Si te hacen algún tipo de prueba durante uno de tus controles de embarazo, puede significar que es necesario realizar más pruebas. Estas pruebas a veces pueden dar resultados falsos positivos y el médico querrá que sepas con certeza cuáles son tus opciones. En primer lugar, deberás hacerte ciertas preguntas antes de realizarte cualquier tipo de prueba.

Entre ellas se incluyen las siguientes preguntas:

• ¿Los resultados serán perfectos? Antes de aceptar cualquier tipo de prueba prenatal, querrá saber la precisión de cada prueba y qué significan los resultados. Consulte con su médico para obtener la respuesta a esta pregunta.
• ¿Estoy preparado para los resultados de la prueba? Si los resultados de la prueba son inesperados, tendrá que tomar decisiones importantes, por lo que debe estar preparado para el resultado de la prueba, independientemente de cuál sea.
• ¿Existen riesgos con la prueba? Estas pruebas generalmente conllevan muy pocos riesgos, pero como es tu cuerpo el que se ve afectado, sin mencionar el de tu bebé, querrás saber exactamente cuáles son los riesgos de cada prueba.

Una vez que aceptes realizarte las pruebas, te reunirás con un profesional de la salud después de recibir los resultados. En esa reunión, repasará todo en detalle y responderá todas tus preguntas. Los resultados de las pruebas pueden, de hecho, afectar el resto de tu atención prenatal e incluso hacer que cambies de rumbo, pero al menos tanto tú como el médico sabréis que esto es necesario.

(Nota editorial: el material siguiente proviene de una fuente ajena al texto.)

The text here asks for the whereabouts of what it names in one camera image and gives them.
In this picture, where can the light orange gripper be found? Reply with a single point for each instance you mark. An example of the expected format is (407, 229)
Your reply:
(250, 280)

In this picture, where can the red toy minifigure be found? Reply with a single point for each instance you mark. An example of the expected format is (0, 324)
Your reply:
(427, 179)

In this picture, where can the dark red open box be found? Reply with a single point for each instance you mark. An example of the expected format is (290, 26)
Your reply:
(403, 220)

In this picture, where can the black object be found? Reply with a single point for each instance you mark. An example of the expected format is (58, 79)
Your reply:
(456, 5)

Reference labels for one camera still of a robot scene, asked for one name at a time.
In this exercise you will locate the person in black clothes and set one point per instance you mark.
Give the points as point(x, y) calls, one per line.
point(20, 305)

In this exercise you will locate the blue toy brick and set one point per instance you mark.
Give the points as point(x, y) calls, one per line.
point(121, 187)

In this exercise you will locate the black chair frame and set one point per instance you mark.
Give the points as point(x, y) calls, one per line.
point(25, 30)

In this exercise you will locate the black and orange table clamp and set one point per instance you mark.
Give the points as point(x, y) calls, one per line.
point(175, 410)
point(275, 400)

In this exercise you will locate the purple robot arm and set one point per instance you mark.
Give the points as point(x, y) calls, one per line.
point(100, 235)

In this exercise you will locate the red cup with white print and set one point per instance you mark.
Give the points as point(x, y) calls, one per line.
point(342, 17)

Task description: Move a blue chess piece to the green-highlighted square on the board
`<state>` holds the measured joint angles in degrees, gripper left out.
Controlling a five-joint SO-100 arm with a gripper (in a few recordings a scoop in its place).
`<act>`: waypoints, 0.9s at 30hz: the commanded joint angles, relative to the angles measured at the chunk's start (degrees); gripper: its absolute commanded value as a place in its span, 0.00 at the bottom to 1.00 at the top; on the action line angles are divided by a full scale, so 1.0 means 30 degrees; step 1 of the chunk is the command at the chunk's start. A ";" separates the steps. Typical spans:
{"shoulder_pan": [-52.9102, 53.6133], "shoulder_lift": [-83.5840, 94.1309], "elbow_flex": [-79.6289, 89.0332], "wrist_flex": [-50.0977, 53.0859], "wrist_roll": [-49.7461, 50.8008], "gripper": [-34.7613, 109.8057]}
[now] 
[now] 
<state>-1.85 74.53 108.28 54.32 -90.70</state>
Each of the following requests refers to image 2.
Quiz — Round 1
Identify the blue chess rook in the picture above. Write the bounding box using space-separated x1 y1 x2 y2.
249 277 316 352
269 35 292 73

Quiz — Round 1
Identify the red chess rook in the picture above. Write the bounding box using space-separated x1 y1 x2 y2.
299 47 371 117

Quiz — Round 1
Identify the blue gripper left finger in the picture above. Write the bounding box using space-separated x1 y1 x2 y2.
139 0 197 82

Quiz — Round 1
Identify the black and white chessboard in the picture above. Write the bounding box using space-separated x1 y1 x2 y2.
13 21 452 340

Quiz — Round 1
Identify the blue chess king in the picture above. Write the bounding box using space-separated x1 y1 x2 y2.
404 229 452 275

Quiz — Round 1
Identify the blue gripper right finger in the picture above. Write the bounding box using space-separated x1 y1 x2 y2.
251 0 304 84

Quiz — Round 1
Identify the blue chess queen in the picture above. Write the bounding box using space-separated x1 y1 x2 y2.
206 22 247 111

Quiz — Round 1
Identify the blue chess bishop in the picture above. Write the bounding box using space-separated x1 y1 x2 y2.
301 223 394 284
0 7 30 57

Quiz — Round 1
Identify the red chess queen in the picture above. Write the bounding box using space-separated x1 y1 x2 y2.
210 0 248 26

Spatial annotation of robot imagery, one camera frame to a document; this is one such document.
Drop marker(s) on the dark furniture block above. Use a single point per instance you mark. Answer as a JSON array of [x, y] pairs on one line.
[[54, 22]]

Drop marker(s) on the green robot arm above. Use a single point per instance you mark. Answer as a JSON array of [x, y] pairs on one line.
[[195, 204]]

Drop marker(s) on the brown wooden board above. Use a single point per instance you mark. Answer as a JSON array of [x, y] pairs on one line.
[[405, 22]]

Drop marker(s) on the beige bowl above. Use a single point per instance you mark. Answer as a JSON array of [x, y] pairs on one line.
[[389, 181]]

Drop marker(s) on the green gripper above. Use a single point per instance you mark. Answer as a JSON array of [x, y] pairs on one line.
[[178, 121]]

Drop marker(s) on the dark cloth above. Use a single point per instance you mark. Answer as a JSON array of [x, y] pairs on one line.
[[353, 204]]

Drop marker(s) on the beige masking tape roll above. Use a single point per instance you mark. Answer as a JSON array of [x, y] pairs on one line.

Si algo no va bien con tu hijo, tendrás que decidir si continúas o no con el embarazo. Si decides hacerlo, al menos estarás más preparada para cuidar del niño una vez que nazca. Tendrás el resto del embarazo para investigar el estado del bebé y aprender todo lo que puedas sobre él para poder ser una mejor madre para el niño.

La conclusión es la siguiente: solo usted puede tomar la decisión de hacerse o no pruebas prenatales. Por eso es tan importante hacer muchas preguntas y consultar con su médico antes de decidir con seguridad si debe hacerse las pruebas.

Conclusión

Las pruebas prenatales se realizan principalmente para detectar ciertos defectos congénitos, pero pueden generar resultados falsos positivos y falsos negativos, lo que significa que el médico probablemente querrá realizar pruebas adicionales. Algunas de estas pruebas adicionales se realizan más adelante en el embarazo, y debes sentirte cómoda al obtener toda la información sobre las pruebas antes de tomar una decisión final.